What to do. Check every line of the data below for the string "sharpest", and copy the ones that hold it.

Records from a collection
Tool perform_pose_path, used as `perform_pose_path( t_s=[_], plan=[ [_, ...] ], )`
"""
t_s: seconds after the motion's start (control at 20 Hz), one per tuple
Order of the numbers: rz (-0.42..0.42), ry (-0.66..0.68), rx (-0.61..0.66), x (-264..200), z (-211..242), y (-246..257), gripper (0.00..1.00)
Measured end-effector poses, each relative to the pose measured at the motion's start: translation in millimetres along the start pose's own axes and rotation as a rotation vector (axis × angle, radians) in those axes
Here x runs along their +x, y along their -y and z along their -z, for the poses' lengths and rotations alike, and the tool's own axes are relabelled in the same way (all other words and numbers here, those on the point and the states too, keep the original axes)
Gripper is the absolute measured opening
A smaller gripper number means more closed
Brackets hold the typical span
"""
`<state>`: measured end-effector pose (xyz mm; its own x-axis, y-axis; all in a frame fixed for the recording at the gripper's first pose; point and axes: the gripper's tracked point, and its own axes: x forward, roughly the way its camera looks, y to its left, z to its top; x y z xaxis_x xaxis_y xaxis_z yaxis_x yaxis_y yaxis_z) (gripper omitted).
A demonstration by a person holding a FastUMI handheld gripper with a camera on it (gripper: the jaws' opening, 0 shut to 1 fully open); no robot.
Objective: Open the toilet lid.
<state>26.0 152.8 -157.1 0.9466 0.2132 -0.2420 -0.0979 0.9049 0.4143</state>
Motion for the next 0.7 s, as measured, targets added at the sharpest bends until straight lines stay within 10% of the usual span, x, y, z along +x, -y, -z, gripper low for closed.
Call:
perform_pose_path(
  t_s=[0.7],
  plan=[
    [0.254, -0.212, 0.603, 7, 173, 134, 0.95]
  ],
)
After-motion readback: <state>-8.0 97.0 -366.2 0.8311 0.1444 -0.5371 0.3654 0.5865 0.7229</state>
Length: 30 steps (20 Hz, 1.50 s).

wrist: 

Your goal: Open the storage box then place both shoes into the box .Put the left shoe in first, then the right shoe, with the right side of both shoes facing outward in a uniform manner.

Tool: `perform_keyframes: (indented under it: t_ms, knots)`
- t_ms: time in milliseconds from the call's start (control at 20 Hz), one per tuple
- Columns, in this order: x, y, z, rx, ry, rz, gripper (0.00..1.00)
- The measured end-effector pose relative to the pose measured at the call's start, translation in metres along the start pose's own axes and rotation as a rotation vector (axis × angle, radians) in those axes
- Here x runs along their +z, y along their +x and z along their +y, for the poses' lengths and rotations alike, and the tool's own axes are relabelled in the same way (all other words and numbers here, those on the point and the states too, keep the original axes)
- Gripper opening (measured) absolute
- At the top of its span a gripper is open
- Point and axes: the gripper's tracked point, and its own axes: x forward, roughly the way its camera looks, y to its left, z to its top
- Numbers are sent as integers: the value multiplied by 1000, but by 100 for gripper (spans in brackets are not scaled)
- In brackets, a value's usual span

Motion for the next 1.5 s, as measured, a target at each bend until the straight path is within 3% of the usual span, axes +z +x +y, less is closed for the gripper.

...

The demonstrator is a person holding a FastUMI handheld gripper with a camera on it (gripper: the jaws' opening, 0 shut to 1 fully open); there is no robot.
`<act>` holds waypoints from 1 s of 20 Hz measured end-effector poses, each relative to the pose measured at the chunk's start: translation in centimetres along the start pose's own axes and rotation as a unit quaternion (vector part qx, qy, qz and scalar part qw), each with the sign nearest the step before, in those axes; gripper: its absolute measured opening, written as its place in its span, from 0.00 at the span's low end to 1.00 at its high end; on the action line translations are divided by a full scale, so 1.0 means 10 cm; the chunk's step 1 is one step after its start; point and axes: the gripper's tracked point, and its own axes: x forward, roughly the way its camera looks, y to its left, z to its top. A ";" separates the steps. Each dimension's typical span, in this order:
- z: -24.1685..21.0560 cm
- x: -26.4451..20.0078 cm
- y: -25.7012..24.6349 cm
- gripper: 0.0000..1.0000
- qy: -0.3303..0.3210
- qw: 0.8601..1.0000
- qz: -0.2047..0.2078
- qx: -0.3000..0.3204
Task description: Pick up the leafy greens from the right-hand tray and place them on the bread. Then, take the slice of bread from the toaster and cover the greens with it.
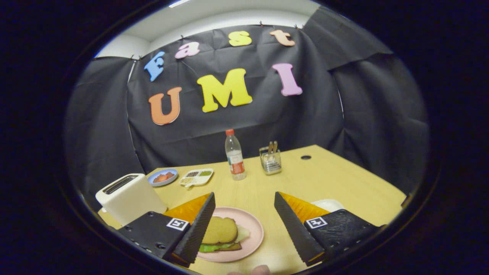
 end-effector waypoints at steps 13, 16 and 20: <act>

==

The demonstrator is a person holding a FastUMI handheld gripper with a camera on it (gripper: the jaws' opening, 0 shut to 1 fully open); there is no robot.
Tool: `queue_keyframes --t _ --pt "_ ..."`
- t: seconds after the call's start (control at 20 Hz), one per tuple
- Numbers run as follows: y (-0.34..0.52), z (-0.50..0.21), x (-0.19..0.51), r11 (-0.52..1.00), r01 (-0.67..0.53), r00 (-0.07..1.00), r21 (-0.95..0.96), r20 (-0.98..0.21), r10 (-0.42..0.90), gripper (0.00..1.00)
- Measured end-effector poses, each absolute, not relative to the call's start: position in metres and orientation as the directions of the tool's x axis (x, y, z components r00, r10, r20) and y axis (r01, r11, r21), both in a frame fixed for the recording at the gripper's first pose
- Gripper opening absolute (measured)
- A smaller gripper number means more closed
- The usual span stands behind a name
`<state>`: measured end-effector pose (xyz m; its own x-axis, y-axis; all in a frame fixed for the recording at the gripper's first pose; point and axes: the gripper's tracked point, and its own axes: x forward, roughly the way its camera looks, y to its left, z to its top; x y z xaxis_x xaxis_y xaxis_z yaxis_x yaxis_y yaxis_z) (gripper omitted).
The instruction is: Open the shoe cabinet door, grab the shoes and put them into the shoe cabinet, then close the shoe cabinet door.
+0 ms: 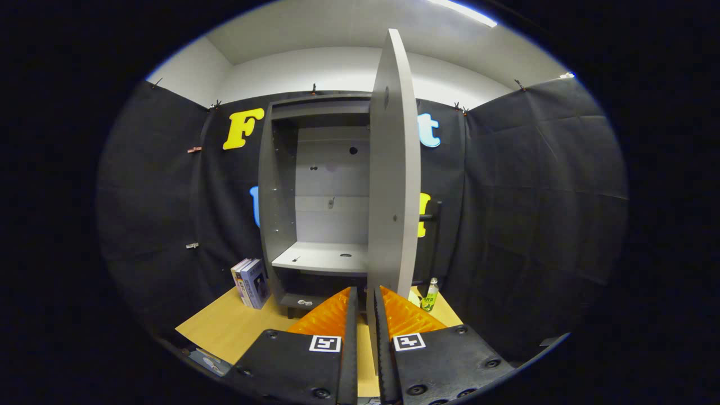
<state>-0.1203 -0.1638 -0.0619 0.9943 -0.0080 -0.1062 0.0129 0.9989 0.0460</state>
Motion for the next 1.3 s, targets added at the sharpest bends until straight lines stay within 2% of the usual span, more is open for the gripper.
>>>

Answer for this exercise.
Motion for the next 0.7 s, as measured, targets added at the sharpest bends until straight lines stay within 10% of the usual span, x, y, z along +x, -y, -z, gripper low for closed.
Motion for the next 1.3 s, targets added at the sharpest bends until straight lines stay within 2% of the usual span, more is open for the gripper.

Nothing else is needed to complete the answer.